Thankfully, the docuseries doesn’t stop there. Its golden insight stems from the stories of those who started loving “Barney” and then fell into dark places because of it.  

Several former child actors admit that after leaving the show, they resorted to drugs, alcohol, or violence to fit in and avoid the “Barney kid” label. Parents who once found the friendly purple dinosaur the perfect form of child entertainment turned against him once they felt they had to compete with him for their child’s attention. And in the most dramatic scenario, Patrick Leach, whose mother created the show specifically for him, grew up to commit a violent crime that earned him a 15-year prison sentence. 

Given these tragedies, the series raises another critical question: Why don’t the show’s lessons stick with its core audience in adulthood? None of the interviewees could come up with a coherent answer, but in the end, their accounts hint at one: Barney’s world depicted a happy family, but it could never replace one.

This fact makes Sheryl Leach’s story one of tragic irony. The woman who started as a stay-at-home mom, eager to create something entertaining for her son, transformed into a breadwinning career woman who was often away from home. She was known to refer to herself as “Barney’s mom,” so when the Barney bashing took off, she described the pain as if she were watching one of her children being attacked.

We see the same tension in the other “Barney” lovers-turned-haters. A dad grows jealous of the dinosaur when his daughter watches the show instead of greeting him at the door. No doubt the show captivates the preschool mind, but that level of obsession doesn’t happen unless a parent enables the behavior by keeping the TV on. 

As for the “Barney” cast members, we aren’t told much about their family relationships. But given that their entire world was on the production set while they were on the show, it isn’t surprising that they felt alone as soon as they left it. 

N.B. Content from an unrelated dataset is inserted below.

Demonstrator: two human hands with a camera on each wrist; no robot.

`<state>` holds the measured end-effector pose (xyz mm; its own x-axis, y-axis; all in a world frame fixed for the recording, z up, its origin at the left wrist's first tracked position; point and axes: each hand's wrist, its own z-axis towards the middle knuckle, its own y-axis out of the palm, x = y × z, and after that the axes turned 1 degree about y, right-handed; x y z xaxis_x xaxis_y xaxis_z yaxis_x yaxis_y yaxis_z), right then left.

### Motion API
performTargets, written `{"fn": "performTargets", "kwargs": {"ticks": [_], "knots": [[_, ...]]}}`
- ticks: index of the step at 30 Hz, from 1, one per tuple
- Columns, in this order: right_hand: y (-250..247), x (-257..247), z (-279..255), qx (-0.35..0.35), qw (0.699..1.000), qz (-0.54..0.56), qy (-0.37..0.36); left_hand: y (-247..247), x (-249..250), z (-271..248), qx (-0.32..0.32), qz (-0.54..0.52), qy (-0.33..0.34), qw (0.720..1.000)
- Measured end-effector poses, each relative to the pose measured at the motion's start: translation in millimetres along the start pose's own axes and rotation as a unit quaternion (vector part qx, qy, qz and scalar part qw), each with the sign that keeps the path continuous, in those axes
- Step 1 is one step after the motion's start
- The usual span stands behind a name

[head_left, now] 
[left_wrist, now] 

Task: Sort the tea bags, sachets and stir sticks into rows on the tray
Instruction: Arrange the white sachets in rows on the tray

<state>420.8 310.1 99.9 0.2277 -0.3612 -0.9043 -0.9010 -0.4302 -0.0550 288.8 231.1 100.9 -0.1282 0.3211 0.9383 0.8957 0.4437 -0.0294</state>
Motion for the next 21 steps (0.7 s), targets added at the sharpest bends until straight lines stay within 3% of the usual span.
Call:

Without directly addressing it, all of these incidents point to the fact that parents — not Barney or any other character — are and must be the number one source of love and education for their children. And as every tragedy in the documentary demonstrates, once Barney’s fantasy family love took up more time than the real thing, he became a source of strife.

By the end of the docuseries, it’s unclear whether “Barney & Friends” was overall a good or bad thing for society. But what is clear is that while any child can do with or without simulated love on a screen, no child can do without the irreplaceable love of a parent.

“I Love You, You Hate Me” is available to stream on Peacock Premium.